In this particular work, Mozart, who always tried to weave moral or social lessons into his operas, incorporates Enlightenment ideals borrowed from France. With the character of Pasha Selim, the drama highlights the values of freedom, mercy, love and humanity, which also lie at the heart of the grand operas he was yet to compose, including The Magic Flute and The Clemency of Titus.

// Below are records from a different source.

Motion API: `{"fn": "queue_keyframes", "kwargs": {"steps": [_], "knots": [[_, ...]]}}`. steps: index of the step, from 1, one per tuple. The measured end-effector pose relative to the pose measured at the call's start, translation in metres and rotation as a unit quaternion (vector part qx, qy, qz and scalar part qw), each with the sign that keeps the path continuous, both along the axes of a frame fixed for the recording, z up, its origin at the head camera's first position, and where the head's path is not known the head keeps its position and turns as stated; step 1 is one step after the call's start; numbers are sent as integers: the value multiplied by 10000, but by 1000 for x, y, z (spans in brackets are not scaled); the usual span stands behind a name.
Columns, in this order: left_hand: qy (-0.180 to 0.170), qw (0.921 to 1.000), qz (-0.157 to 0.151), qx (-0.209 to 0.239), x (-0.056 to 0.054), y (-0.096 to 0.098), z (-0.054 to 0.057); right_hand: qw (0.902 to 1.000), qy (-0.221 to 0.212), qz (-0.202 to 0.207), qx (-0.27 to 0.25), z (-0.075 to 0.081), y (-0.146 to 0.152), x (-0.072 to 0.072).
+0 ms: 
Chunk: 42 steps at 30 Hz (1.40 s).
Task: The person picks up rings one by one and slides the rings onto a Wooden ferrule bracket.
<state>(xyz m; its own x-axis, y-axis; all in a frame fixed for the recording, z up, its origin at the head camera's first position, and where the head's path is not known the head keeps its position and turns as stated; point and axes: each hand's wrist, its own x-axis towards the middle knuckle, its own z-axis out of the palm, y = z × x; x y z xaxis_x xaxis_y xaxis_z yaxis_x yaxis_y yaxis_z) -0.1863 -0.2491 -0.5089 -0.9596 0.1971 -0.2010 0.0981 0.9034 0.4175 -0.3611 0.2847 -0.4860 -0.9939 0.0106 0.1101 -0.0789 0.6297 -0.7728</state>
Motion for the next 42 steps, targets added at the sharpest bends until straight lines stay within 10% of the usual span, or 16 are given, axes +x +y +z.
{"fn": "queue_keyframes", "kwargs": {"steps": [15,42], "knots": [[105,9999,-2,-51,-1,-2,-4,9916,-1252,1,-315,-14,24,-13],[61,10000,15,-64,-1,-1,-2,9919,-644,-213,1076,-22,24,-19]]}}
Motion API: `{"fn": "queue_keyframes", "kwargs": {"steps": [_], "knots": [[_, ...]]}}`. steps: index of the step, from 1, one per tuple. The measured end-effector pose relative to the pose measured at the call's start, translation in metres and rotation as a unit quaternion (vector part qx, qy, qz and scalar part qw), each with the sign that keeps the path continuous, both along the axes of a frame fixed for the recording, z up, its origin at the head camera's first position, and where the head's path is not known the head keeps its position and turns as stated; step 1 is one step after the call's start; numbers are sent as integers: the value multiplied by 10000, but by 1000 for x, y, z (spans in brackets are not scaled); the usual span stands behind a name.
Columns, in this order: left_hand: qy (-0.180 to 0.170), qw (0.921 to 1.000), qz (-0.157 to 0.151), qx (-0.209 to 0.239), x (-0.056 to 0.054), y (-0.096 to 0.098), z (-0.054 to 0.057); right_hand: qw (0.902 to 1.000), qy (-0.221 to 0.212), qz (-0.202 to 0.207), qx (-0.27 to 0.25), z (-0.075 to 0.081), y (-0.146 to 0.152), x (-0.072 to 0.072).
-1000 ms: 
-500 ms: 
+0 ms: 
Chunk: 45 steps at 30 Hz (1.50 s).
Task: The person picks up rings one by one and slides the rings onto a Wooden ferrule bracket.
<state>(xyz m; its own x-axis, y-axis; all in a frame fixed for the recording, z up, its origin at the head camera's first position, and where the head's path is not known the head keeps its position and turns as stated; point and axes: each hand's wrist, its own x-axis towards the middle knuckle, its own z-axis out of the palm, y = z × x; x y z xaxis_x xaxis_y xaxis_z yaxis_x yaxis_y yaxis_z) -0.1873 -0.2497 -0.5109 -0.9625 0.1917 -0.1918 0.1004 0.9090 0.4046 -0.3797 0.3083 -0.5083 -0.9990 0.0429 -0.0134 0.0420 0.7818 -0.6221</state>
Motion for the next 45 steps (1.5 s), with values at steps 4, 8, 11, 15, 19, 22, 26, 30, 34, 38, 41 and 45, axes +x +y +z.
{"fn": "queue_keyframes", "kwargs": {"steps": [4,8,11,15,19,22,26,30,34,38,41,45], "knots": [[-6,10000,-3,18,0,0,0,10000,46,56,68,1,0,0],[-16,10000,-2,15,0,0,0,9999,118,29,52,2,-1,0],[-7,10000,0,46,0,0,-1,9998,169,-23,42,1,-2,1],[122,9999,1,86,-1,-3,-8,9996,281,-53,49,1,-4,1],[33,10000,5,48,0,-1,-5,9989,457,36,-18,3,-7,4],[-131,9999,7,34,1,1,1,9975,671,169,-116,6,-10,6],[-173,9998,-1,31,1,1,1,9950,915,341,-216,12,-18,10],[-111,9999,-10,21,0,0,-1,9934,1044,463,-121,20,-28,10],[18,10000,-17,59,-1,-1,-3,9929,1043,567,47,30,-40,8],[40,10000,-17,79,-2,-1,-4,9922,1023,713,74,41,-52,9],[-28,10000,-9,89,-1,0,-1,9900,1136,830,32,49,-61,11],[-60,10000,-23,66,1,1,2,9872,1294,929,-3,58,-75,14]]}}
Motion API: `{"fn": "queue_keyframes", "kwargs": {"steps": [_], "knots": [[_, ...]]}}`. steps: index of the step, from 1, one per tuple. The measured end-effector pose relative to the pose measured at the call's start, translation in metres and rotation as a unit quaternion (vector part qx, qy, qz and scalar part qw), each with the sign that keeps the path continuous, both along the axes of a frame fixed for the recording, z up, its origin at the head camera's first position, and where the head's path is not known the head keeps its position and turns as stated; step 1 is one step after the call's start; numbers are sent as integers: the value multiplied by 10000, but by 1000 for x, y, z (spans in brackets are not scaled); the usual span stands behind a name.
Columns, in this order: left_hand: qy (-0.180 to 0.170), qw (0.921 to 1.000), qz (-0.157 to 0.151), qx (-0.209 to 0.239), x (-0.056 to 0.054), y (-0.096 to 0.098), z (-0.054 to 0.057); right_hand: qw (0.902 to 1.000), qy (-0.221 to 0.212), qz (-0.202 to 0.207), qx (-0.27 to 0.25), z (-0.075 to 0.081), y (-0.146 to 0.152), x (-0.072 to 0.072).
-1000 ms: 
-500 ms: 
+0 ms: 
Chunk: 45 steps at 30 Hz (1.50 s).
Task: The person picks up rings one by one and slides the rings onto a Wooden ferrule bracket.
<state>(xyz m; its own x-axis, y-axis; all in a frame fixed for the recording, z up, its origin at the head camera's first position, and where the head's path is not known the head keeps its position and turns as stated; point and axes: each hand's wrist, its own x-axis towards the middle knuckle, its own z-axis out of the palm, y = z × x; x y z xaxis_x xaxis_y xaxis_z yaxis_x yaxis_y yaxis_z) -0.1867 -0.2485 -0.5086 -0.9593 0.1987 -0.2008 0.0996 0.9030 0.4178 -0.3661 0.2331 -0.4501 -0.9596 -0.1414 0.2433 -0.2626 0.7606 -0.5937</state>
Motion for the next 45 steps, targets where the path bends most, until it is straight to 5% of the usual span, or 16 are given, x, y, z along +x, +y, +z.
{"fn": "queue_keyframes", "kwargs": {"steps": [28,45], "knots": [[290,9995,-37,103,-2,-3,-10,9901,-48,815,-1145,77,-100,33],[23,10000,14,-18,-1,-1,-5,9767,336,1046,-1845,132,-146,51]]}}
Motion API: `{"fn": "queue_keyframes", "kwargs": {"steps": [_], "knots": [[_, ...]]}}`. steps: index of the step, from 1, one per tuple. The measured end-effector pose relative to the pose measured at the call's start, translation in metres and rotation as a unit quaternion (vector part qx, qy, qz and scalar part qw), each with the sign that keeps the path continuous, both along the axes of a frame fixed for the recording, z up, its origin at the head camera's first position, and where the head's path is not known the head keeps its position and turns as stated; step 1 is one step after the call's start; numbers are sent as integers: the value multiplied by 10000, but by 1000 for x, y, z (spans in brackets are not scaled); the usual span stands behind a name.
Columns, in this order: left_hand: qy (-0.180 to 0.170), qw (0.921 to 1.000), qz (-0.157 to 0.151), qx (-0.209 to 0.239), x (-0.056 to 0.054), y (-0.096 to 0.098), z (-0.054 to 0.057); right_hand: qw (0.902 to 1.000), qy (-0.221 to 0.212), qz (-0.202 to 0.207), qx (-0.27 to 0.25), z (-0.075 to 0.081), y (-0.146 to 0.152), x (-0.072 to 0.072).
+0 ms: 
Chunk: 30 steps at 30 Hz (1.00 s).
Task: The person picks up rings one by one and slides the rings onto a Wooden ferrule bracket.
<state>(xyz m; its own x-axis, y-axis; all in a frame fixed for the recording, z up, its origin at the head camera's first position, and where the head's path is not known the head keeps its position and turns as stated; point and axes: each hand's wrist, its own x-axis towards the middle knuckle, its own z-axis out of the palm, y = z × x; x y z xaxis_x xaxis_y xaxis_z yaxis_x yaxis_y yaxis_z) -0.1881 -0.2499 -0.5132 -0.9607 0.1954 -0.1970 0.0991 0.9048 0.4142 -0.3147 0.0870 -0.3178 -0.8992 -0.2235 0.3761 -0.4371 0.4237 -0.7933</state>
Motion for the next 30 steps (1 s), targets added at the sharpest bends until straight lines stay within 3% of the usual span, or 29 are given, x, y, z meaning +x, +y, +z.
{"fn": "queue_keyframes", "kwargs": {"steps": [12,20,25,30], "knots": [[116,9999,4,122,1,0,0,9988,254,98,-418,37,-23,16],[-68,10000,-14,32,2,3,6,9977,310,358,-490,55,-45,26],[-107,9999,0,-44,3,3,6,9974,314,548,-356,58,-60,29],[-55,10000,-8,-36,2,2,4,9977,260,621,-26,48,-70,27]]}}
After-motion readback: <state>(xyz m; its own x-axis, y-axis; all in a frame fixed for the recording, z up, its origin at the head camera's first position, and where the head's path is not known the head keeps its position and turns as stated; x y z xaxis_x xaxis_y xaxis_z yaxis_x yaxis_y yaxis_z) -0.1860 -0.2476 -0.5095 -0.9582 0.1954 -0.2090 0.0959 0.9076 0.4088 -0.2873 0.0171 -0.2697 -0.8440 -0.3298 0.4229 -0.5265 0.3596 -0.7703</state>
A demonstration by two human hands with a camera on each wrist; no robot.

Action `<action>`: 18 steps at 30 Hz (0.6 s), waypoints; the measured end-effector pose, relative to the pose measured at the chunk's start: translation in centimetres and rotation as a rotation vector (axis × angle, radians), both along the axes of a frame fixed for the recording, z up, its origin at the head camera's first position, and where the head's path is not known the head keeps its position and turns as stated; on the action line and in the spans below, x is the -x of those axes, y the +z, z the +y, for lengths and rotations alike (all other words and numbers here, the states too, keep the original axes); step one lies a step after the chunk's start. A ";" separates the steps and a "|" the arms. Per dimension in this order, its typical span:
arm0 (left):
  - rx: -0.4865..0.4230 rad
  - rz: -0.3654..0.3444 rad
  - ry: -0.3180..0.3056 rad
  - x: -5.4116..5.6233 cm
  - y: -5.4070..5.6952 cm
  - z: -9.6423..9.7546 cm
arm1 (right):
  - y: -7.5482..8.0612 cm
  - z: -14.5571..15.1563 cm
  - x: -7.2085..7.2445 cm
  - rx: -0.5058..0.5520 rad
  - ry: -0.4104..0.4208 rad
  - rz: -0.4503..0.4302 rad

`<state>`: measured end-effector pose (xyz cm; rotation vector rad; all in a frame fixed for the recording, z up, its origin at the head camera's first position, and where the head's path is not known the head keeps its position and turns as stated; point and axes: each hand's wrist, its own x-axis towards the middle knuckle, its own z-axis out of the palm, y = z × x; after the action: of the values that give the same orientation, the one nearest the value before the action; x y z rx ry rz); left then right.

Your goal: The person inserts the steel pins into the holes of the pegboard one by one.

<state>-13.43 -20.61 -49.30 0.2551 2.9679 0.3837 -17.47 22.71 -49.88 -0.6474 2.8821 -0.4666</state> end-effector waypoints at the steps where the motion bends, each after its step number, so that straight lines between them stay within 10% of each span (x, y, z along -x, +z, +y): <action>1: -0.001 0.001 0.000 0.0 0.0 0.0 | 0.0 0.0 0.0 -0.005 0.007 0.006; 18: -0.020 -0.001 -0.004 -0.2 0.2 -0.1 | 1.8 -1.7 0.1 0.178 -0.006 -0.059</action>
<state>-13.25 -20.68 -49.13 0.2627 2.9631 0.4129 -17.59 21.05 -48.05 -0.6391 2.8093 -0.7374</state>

Le Nozze di Figaro - The Marriage of Figaro

After performances of The Marriage of Figaro at the Théâtre-Italien in 1807, Mozart and Da Ponte’s first opera came back into fashion under the Second Empire, in a French version staged at the Théâtre-Lyrique, a rival of the Opera and the Opéra-Comique. The 1858 premiere was a triumph hailed by all the critics. The soprano Caroline Carvalho, the new queen of song, stood out in the role of Chérubin, alongside the baritone Auguste Meillet as a highly accomplished Figaro.
The work came into the Opéra-Comique’s repertoire in 1872, and was produced on numerous occasions well into the 20th century, each time in a revised version.
The Marriage of Figaro returned to the Paris Opera’s programme in 1973, after almost two centuries’ absence. Dreaming of holding a “real Mozartian festival”, the new director Rolf Liebermann chose the work to inaugurate his appointment. Giorgio Strehler’s production, with scenery and costumes by Ezio Frigerio, delighted audiences, who continued to flock to it with every passing season.
In a little over 40 years, this now legendary production has become a model of musical and dramatic matchmaking. With 204 performances between 1973 and 2017, The Marriage of Figaro has been performed at the Paris Opera more times than any other work over the same period.

Così fan tutte

Of the three Mozart operas with librettos by Da Ponte, Così fan tutte was long the least popular in France. Its libretto was deemed ridiculous and highly improbable, nothing much more than a patchwork farce: how could the two noble heroines, Fiordiligi and Dorabella, possibly fail to recognise their lovers disguised as Albanians or let themselves be manipulated by their maid? It was to get round these plot holes that the Théâtre-Lyrique’s director Léon Carvalho called in Michel Carré and Jules Barbier (the Faust librettists) to write a new libretto based on Shakespeare’s comedy Love’s Labour’s Lost, whose French title, Peines d’amour perdues, was assigned to the work as performed in 1863. It made its way into the Opéra-Comique’s repertoire in 1920 and was first performed at the Paris Opera rather later, in 1974.
A work imbued with disillusion and disenchantment, Così is now one of the most commonly performed operas on French stages. Stage directors are drawn to it, as was Patrice Chéreau, who set the story on the bare stage of an Italian theatre with disintegrating walls (Aix-en-Provence, 2005), while the choreographer Anne Teresa De Keersmaeker set it in an empty white laboratory, highlighting the couples’ interactions as they break apart and come together again (Paris Opera, 2017).